Methods used in AI research range from symbolic manipulation methods developed in the 1950's over neural networks and diverse machine learning algorithms, and many more. In the past few years, detailed simulations of brain components gained a lot of attention. Also deep learning and the idea of distributed artificial intelligence in cyber-physical systems and the Internet of Things are popular these days.

A Small Gedankenexperiment

First, let us assume that one day we in fact build a machine X with artificial general intelligence, i.e., which has the same intellectual power as humans. Second, assume we build a machine X++ that exceeds the human intellectual capabilities by far.

In the classical terminology of machine learning, the development of the machine X can be regarded as a supervised learning problem. We basically implement algorithms that can learn human intelligence by observing labeled training data. For example, we teach a robot how to cross a street by showing it examples of right and wrong ways of crossing a street. Let's assume that we somehow manage to do this.

Now, if we try to apply the same method to build the machine X++, we run into an apparent bootstrapping (or chicken-egg) problem. How can we apply supervised learning for this task? How can we teach a machine that is supposed to become far more intelligent than we are? This is of course a philosophical question, but it it is also of practical relevance as it shows the limits of supervised machine learning methods.

Trying to build X or even X++ by a detailed reverse engineering of the human brain has similar problems. The most apparent one is the need for an embodied agent that connects the brain with the outside world.

The Role of the Society

If we want to build X++, the most crucial question is not what the nature of human intelligence is, but rather how it became how we know and (partially) understand it today. Of course it is necessary to understand how the organ of the human brain works -- it developed over millions of years. However, the key point is that there has been an exponential growth of the general human intelligence during the last ~2000 years. Why is there such an immense growth in this short amount of time?

A major part of the answer are the sociological structures that the modern human forms. Today, children learn in pre-school what was not thinkable in the Mediveal. But how did the important ideas crystalize from the irrelevant ones? How do we evaluate today the future impact of ideas and concepts, such that the general intelligence of humans keeps its fast growth in the future?

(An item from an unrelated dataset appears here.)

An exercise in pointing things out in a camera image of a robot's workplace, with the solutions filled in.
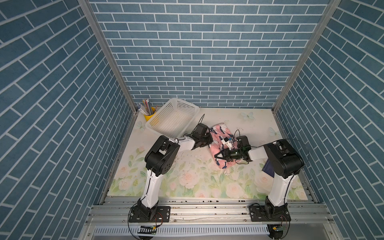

In my point of view, the concept of peer-reviewing and rating is the key to accelerate the development of intelligence. When Einstein came up with his idea of relativity, no one knew that this will be of such a huge relevance for the future of physics. His ideas had to be evaluated, discussed, rated and compared to others to gain insight of its potential. If someone has a great idea, but fails in convincing the society that it is a good one, he will probably take it to the grave. The human intelligence could only develop by sharing and evaluating ideas. The media channels for this sharing changed over time, but the principle remains the same.

Peer-Reviewing Agents

If we want to build X++, a machine that shall become more intelligent than we are, we need to apply the same principles to learning algorithms and machines as manifested in the human society. It is not enough to simulate a single brain by a learning algorithm. The learning algorithm must be embedded into a society of (virtual) agents. Single agents must have the capability of learning like the human brain. In addition, they must be pro-active and able to generate and share their ideas with peers. Similarly to scientific peer-reviewing or liking in social networks, agents must be able to rate ideas of others. Based on their ratings, agents can become experts in certain domains, and thereby their reviews get higher impact. Also the idea of agent generations seems important: at some point agents die and make room for new ones which learn the ideas of the previous generation, but maybe in a condensed form and seeing it from a different angle. Therefore, it is also important that agents learn from other agents. This is the key difference to classical supervised leaning: it is not us humans who teach the machines, but they need to crystalize their own ideas and learn from each other.

A virtual society of peer-reviewing agents has the potential to develop a form of intelligence that exceeds that of humans. However, since the agents live in their own world, they have to develop not only their own ideas, but also the very principles of interaction and communication, e.g., their own language. Important milestones for such a system would be to observe communication patterns, the formation of sociological structures and peer-reviewing mechanisms and, last but not least, knowledge and intelligence.